Biden has led Western governments’ response to Russia’s invasion of Ukraine, convincing allies to sanction Russia and support Kyiv, and he has also backed Israel in its conflict with Hamas militants in Gaza while pushing for more humanitarian aid. However, he was harshly criticized by some fellow Democrats for not supporting a ceasefire in the Palestinian territories. Gaza health officials say more than 28,400 people have been killed in the area, thousands of buildings have been damaged or destroyed, and residents lack food and water and medical supplies.

Biden’s handling of immigration policy has also been criticized by Republicans and Democrats, as the number of migrants crossing the U.S.-Mexico border hit record highs during his administration.

In the race for the Democratic presidential nomination, Biden easily won New Hampshire, South Carolina and Nevada.

Dean Phillips

Dean Phillips, a little-known U.S. congressman from Minnesota, announced in October that he would challenge Biden because he did not believe the president could be re-elected.

The 55-year-old millionaire businessman and ice cream company co-founder announced his bid in a one-minute video posted online, saying: “We’ve had some challenges… We’re going to fix the economy, we’re Will fix America.”

Phillips failed to win any delegates in South Carolina and finished second in New Hampshire. He did not appear on the ballot in Nevada.

independent

Robert F. Kennedy Jr.

Kennedy, a 70-year-old anti-vaccine activist who initially ran against Biden for the Democratic nomination and is now running as an independent, is trailing far behind in polls.

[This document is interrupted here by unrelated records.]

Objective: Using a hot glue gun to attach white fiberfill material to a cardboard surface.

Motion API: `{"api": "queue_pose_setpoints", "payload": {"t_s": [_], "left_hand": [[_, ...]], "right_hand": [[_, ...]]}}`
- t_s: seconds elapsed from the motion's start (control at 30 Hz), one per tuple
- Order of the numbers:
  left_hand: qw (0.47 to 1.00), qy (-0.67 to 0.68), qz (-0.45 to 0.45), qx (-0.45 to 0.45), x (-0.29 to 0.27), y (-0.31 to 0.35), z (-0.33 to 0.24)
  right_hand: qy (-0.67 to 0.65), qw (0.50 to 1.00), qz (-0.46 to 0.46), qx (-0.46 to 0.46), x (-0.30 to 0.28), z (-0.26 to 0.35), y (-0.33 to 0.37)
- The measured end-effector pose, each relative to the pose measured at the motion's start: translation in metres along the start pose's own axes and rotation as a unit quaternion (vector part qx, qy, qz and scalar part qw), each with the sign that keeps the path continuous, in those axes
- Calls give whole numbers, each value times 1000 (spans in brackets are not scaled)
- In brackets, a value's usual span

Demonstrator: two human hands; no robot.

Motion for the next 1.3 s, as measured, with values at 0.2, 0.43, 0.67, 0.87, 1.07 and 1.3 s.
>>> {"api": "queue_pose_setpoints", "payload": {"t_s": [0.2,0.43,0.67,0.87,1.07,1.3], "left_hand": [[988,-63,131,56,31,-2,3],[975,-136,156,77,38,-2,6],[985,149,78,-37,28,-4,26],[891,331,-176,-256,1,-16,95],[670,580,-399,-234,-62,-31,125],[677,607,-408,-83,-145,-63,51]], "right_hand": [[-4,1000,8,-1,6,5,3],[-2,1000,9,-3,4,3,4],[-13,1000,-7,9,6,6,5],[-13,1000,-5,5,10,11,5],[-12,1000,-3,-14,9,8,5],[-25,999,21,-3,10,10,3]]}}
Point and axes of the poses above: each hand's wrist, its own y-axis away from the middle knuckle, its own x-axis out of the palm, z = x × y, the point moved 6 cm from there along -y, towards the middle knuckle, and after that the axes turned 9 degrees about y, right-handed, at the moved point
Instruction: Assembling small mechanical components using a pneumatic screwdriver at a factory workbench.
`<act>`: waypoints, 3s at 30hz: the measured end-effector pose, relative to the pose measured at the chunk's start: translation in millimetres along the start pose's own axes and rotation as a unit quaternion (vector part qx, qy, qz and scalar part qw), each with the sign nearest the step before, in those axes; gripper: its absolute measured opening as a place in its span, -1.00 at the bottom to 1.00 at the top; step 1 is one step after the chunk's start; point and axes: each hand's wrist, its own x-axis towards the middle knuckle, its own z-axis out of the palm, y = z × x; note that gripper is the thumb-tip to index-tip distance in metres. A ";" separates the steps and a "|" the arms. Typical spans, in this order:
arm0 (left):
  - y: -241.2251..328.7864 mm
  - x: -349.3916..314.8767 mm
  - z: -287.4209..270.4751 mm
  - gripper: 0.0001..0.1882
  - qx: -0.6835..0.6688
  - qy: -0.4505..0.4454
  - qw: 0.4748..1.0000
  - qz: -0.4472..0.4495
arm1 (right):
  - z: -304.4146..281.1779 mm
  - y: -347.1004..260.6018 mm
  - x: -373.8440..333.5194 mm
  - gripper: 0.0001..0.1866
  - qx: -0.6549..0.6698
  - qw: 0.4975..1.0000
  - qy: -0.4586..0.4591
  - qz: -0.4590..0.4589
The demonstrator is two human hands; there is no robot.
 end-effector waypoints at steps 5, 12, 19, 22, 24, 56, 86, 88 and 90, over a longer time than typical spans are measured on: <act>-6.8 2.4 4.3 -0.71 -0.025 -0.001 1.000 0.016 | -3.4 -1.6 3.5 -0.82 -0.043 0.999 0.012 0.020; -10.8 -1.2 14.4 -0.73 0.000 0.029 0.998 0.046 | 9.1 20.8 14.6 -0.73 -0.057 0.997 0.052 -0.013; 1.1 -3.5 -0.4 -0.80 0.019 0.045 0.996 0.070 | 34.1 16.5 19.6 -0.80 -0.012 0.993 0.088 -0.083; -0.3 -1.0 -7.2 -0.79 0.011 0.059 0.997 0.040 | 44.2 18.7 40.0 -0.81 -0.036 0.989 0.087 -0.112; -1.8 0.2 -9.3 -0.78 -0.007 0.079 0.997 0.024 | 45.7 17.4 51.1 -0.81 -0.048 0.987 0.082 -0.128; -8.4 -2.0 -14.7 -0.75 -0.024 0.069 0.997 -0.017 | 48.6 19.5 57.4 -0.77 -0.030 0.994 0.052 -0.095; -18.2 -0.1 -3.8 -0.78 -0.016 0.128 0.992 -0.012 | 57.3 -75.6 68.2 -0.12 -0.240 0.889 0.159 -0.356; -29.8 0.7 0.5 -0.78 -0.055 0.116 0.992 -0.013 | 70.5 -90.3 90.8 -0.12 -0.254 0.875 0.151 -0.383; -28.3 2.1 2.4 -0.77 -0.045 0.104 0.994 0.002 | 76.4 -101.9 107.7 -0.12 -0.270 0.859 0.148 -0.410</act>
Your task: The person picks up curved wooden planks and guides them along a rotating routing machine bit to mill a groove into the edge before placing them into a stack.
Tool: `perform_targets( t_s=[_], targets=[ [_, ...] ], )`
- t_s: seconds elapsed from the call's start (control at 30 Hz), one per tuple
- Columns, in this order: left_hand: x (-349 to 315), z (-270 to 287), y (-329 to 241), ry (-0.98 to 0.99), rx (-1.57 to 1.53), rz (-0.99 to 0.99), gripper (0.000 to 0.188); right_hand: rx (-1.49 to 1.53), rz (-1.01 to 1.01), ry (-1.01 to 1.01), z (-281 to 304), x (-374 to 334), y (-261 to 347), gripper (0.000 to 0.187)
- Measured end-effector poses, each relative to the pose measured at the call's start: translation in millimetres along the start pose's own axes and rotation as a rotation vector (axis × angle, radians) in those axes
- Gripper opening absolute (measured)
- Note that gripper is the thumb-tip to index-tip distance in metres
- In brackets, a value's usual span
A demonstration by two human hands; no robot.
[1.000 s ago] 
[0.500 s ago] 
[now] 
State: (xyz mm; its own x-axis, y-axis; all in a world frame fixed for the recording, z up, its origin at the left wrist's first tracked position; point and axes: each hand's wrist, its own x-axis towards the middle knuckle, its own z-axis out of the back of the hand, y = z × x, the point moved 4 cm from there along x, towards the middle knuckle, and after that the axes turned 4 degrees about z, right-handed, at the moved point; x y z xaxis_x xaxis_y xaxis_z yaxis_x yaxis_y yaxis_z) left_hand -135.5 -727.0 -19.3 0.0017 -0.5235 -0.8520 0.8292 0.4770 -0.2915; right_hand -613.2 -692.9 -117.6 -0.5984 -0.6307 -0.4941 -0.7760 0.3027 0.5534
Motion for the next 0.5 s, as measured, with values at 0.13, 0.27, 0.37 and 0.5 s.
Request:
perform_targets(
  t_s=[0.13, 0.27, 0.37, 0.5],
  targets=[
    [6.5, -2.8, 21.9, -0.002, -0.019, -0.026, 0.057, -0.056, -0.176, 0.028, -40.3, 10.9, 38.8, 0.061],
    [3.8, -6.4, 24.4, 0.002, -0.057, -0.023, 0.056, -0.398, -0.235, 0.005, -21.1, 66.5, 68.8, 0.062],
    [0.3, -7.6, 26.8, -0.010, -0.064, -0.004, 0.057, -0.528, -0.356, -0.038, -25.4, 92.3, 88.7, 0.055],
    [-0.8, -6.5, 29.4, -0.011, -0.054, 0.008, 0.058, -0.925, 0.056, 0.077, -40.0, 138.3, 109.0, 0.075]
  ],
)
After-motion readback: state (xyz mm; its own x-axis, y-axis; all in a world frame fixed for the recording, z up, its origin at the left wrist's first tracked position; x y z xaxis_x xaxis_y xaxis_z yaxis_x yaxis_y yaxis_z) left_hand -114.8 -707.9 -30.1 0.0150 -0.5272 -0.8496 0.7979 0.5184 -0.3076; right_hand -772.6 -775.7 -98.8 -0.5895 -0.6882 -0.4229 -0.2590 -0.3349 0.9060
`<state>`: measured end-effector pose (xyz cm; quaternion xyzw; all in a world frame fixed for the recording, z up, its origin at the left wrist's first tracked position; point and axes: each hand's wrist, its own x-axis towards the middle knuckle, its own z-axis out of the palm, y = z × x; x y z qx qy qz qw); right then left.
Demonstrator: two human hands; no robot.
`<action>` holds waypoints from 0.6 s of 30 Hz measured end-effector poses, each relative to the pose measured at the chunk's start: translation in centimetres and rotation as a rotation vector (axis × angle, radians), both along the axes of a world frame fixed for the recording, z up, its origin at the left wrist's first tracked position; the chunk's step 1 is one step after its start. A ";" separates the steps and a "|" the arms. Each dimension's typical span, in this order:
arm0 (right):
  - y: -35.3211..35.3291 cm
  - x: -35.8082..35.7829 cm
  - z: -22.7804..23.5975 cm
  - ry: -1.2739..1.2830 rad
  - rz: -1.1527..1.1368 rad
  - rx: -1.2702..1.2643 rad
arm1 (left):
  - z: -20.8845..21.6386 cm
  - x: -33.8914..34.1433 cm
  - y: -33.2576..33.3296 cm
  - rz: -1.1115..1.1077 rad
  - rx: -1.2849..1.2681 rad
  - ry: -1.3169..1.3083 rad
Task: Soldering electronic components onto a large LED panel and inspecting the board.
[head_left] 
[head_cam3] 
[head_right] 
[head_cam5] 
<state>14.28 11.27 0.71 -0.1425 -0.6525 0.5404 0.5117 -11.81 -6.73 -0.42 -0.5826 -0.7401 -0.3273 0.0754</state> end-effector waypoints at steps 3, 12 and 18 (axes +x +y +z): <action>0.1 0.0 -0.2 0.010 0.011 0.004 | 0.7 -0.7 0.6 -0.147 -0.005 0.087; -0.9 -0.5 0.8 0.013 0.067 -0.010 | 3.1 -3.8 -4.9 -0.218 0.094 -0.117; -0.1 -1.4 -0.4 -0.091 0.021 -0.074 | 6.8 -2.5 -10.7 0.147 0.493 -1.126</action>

Some recent Reuters/Ipsos polls suggest that Kennedy could hurt Biden more than Trump in the presidential election, as third-party candidates could influence the outcome of U.S. elections even if they don’t win . Even if respondents were given the option to vote for third-party candidates, including Kennedy, Trump still leads Biden by 6 percentage points in the Reuters/Ipsos poll, which has 8% support.

Kennedy is the son of U.S. Senator Robert F. Kennedy, who was assassinated in 1968 while running for president. A surprise Super Bowl ad that touted his relationship with his uncle, former President John F. Kennedy, angered his family and prompted an apology.

He was banned from Instagram for spreading misinformation about vaccines and the COVID-19 pandemic, but has since been reinstated. He also lost a legal battle to force YouTube owner Google to reinstate a video of him questioning the safety of coronavirus vaccines.

Cornel West

The political activist, philosopher and academic said in June that he would launch a third-party presidential campaign that could appeal to progressive, Democratic-leaning voters.

West, 70, originally ran as a Green Party candidate but announced in October that people “want good policy rather than partisan politics” and announced he was running as an independent. He promised to end poverty and secure housing.

jirstein

Physician Jill Stein re-upped her 2016 Green Party candidacy on Nov. 9, accusing Democrats of “betraying their commitment to working people, youth and the climate time and time again — while Republicans even No such commitment was made in the first place” place. “

After Trump’s surprise victory in 2016, Stein, 73, raised millions of dollars for the recount. Her accusations produced only one election review in Wisconsin that showed Trump winning.

(Except for the headline, this story has not been edited by NDTV staff and is published from a syndicated feed.)